**What is expected**. Look below for the line containing "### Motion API"; from there, print each line exactly up to and including the line containing "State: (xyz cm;", and stop.
= Beginning of Section =
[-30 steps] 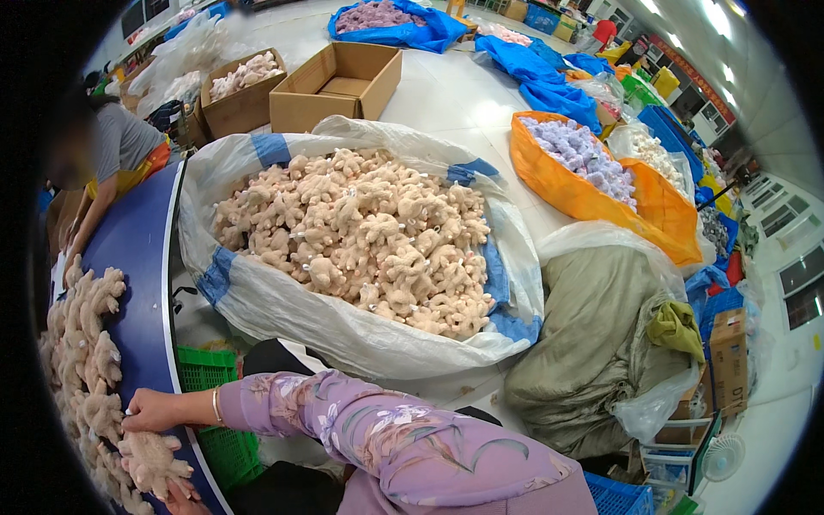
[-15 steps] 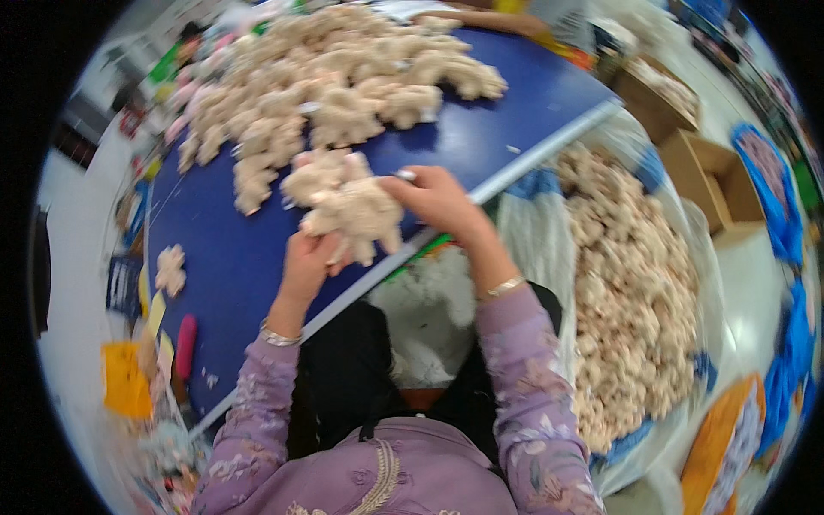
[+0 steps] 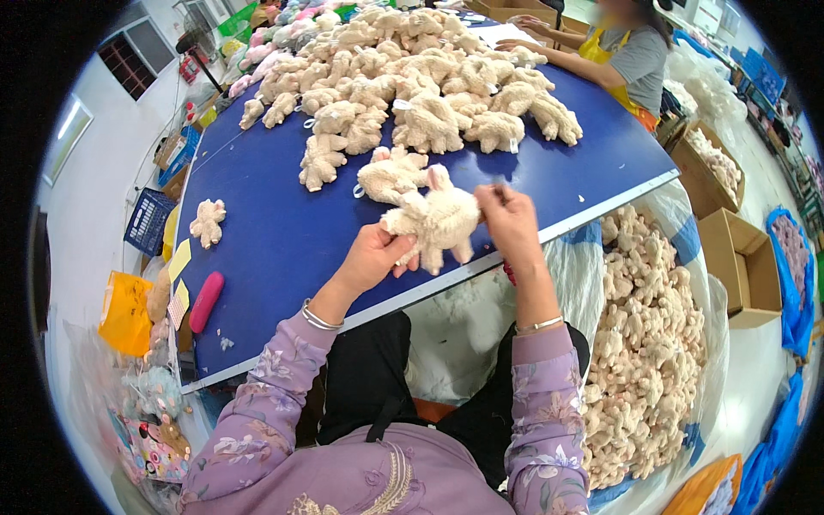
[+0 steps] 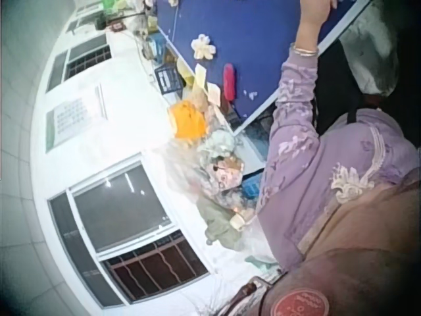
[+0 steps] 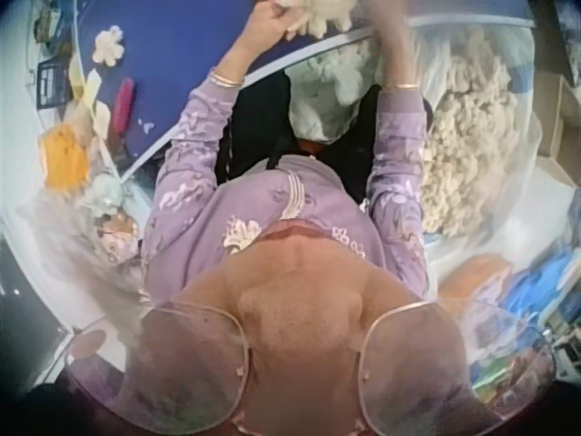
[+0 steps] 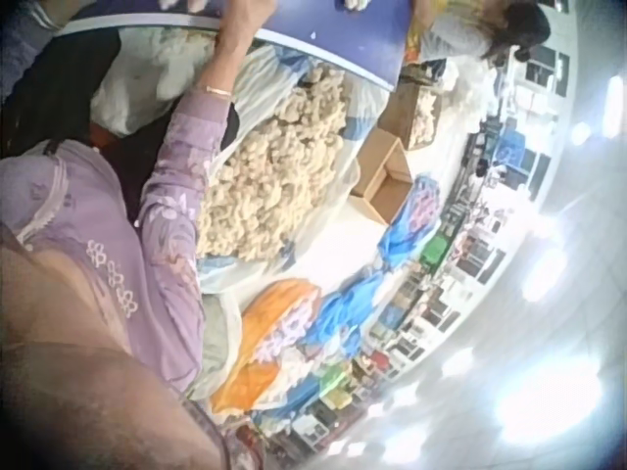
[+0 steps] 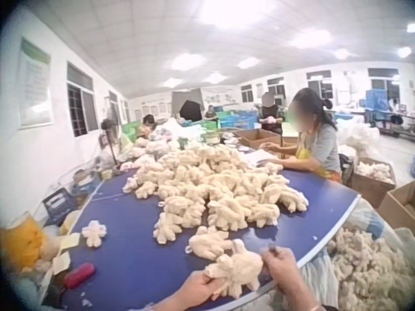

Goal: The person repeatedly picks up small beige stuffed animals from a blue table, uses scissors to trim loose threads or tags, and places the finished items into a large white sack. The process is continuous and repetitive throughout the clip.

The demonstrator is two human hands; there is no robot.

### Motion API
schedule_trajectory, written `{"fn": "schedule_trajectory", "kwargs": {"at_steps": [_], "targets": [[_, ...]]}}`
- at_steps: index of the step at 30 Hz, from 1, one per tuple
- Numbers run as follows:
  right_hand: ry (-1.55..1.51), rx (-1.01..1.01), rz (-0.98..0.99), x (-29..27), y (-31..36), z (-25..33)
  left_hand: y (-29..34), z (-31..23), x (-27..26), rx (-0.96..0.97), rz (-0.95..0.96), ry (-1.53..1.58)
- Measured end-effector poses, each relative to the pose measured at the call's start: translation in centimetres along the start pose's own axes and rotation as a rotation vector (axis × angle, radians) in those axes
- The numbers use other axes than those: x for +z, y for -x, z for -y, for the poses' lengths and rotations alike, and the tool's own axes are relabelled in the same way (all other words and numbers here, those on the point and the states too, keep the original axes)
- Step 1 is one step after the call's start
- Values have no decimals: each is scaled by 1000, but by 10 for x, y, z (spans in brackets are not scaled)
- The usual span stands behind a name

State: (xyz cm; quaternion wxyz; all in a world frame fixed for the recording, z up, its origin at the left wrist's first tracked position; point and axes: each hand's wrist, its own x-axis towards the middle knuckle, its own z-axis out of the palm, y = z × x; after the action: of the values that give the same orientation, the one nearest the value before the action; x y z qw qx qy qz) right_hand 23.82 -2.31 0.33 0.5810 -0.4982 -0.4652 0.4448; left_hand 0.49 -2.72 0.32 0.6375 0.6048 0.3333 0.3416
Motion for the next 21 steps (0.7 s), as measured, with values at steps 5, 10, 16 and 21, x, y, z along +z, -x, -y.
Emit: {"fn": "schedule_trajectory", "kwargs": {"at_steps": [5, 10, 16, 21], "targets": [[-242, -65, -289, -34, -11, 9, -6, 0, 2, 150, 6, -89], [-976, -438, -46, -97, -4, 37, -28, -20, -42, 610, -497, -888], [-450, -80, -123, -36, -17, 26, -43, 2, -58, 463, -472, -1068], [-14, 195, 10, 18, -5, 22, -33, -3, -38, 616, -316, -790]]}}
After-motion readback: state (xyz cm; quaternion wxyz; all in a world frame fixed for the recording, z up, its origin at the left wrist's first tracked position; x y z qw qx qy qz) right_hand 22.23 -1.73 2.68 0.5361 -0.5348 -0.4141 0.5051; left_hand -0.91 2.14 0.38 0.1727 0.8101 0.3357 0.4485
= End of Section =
**Problem solution**.
### Motion API
schedule_trajectory, written `{"fn": "schedule_trajectory", "kwargs": {"at_steps": [_], "targets": [[_, ...]]}}`
- at_steps: index of the step at 30 Hz, from 1, one per tuple
- Numbers run as follows:
  right_hand: ry (-1.55..1.51), rx (-1.01..1.01), rz (-0.98..0.99), x (-29..27), y (-31..36), z (-25..33)
  left_hand: y (-29..34), z (-31..23), x (-27..26), rx (-0.96..0.97), rz (-0.95..0.96), ry (-1.53..1.58)
- Measured end-effector poses, each relative to the pose measured at the call's start: translation in centimetres along the start pose's own axes and rotation as a rotation vector (axis × angle, radians) in those axes
- The numbers use other axes than those: x for +z, y for -x, z for -y, for the poses' lengths and rotations alike, and the tool's own axes are relabelled in the same way (all other words and numbers here, those on the point and the states too, keep the original axes)
- Step 1 is one step after the call's start
- Values have no decimals: each is scaled by 1000, but by 10 for x, y, z (spans in brackets are not scaled)
- The usual span stands behind a name

State: (xyz cm; quaternion wxyz; all in a world frame fixed for the recording, z up, its origin at the left wrist's first tracked position; point and axes: each hand's wrist, its own x-axis towards the middle knuckle, its own z-axis out of the palm, y = z × x; after the action: of the values that give the same orientation, the one nearest the value before the action; x y z qw qx qy qz) right_hand 23.82 -2.31 0.33 0.5810 -0.4982 -0.4652 0.4448; left_hand 0.49 -2.72 0.32 0.6375 0.6048 0.3333 0.3416

This answer has been given in full.